[Data provided — start]
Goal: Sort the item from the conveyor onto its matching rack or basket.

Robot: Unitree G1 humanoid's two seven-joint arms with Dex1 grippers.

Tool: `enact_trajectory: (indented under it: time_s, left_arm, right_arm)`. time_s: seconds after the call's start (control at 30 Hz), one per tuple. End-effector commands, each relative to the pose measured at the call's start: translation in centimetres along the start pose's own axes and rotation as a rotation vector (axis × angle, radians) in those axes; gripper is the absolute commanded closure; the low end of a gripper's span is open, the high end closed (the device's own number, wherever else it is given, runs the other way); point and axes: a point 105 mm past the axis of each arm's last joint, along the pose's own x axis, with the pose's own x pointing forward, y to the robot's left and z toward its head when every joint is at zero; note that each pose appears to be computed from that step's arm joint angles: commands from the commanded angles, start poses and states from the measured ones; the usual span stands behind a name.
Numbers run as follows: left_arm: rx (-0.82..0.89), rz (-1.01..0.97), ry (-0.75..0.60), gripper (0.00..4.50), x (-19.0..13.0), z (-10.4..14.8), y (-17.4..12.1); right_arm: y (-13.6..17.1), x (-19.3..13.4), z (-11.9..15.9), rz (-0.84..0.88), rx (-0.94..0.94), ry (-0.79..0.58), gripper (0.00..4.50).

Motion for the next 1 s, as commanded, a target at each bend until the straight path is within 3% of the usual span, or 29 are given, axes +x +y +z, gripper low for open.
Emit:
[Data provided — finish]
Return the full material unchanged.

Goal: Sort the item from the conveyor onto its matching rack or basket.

Robot: Unitree G1 humanoid's two seven-joint arms with Dex1 grippers.

Tool: `enact_trajectory: (indented under it: time_s, left_arm, right_arm)`. time_s: seconds after the call's start (control at 30 Hz), one per tuple. End-effector commands, each relative to the pose measured at the call's start: translation in centimetres along the start pose's own axes and rotation as a rotation vector (axis × angle, radians) in those axes; gripper is the absolute commanded closure; the low end of a gripper's span is open, the high end closed (the device's own number, wherever else it is given, runs the other way); point and axes: a point 105 mm past the axis of each arm's last joint, along the pose's own x axis, with the pose's own x pointing forward, y to the robot's left and z toward its head when every joint is at zero; note that each pose appears to be computed from that step's arm joint angles: commands from the commanded angles, start poses and states from the measured ones; the usual span stands behind a name.
Numbers run as follows: left_arm: rx (-0.82..0.89), rz (-1.01..0.97), ry (-0.75..0.60), gripper (0.00..4.50), x (-19.0..13.0), z (-10.4..14.8), y (-17.4..12.1); right_arm: y (-13.6..17.1), x (-19.3..13.4), z (-11.9..15.9), rz (-0.84..0.88), rx (-0.94..0.94), ry (-0.79..0.58), gripper (0.00..4.50).

Motion for the next 1 s, as commanded, a target at each bend until the straight path is within 3% of the usual span, or 29 are given, axes +x +y +z, gripper low for open.
Emit:

There's no more to the answer.